Fourth-Quarter 2023 Operating Results Revenue for the
fourth quarter of $3,868 million increased 3.5 percent on a
reported basis and 2.6 percent at constant currency, compared to
the fourth quarter of 2022. Technology & Analytics Solutions
(TAS) revenue of $1,531 million grew 2.1 percent on a reported
basis and 1.3 percent at constant currency. Research &
Development Solutions (R&DS) revenue of $2,151 million grew 4.5
percent on a reported basis and 3.7 percent at constant currency.
Excluding the impact of pass throughs, R&DS revenue grew 6.0
percent year-over-year on a reported basis. Contract Sales &
Medical Solutions (CSMS) revenue of $186 million grew 2.2 percent
on a reported basis and 1.7 percent at constant currency.
As of December 31, 2023, R&DS contracted backlog, including
reimbursed expenses, was $29.7 billion, growing 9.2 percent
year-over-year and 8.8 percent at constant currency.

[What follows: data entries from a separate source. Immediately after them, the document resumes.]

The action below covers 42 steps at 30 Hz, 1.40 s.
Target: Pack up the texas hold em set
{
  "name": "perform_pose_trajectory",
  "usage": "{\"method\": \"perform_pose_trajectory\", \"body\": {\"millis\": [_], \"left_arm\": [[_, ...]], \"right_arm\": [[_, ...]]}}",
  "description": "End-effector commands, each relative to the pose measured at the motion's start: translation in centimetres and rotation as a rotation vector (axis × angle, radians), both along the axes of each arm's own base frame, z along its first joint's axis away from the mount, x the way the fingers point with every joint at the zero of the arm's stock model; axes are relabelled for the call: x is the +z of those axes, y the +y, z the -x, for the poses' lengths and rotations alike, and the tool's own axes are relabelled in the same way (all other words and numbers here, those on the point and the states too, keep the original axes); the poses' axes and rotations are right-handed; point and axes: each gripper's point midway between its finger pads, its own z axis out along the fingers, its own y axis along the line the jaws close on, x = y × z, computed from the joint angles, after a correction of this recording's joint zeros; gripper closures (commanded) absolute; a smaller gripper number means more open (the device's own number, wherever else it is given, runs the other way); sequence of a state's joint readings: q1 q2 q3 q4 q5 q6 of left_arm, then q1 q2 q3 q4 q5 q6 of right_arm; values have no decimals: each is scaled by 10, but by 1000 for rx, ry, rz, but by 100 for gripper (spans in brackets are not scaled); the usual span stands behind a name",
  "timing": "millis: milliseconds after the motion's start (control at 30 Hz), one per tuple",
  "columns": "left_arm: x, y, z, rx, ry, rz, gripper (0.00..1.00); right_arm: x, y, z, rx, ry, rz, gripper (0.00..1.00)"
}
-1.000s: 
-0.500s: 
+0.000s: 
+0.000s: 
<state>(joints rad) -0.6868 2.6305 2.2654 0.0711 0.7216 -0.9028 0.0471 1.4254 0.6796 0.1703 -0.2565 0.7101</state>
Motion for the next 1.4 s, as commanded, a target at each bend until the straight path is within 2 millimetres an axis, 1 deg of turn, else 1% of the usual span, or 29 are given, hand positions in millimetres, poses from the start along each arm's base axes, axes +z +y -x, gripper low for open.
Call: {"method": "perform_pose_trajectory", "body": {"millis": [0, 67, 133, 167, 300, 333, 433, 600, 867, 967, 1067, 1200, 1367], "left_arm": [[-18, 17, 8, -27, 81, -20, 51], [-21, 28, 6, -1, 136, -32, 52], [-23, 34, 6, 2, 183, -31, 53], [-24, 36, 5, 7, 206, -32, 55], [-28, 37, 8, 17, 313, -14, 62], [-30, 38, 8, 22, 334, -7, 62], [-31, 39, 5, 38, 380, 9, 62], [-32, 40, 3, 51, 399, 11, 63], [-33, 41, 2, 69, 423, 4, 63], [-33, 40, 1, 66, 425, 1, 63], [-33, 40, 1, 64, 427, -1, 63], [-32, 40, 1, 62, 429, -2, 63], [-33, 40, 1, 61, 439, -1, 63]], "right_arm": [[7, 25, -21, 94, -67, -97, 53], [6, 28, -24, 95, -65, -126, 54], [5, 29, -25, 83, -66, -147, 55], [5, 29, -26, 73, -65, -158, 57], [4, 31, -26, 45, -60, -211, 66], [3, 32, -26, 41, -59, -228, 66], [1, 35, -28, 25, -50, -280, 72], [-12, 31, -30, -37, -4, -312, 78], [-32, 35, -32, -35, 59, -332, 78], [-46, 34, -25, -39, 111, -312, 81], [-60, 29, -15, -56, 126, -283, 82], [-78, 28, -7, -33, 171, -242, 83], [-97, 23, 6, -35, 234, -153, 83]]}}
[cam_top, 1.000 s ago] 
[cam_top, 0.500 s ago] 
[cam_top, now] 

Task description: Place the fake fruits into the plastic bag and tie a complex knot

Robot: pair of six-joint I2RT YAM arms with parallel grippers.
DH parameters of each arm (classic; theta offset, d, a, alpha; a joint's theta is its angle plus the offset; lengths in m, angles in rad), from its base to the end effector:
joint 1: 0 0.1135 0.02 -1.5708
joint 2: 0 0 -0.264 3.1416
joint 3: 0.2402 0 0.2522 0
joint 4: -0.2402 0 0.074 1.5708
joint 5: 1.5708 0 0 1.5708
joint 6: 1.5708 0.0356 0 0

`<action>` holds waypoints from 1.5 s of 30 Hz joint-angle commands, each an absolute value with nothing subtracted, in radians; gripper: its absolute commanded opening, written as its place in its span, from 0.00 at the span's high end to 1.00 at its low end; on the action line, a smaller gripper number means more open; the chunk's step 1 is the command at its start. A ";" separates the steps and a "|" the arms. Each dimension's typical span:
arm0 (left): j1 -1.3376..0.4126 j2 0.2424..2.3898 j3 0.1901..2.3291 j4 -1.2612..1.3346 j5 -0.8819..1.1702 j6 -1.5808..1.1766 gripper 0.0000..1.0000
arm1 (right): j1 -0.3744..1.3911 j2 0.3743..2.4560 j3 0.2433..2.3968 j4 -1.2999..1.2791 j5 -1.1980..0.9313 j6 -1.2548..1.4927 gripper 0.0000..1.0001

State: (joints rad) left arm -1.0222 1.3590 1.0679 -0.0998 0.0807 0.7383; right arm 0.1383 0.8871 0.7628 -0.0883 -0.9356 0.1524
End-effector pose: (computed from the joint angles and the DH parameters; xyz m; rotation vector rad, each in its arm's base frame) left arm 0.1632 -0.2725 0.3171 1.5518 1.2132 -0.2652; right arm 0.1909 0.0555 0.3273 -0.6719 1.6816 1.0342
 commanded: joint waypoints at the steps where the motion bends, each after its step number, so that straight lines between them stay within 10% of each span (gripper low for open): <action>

The company
expects approximately $7.5 billion of this backlog to convert to
revenue in the next twelve months. The fourth-quarter book-to-bill
ratio was 1.31x. For the year ended December 31, 2023, the
book-to-bill ratio was 1.28x.
"The IQVIA team delivered solid 2023 results in a challenging
macro environment," said Ari Bousbib, chairman and CEO of IQVIA.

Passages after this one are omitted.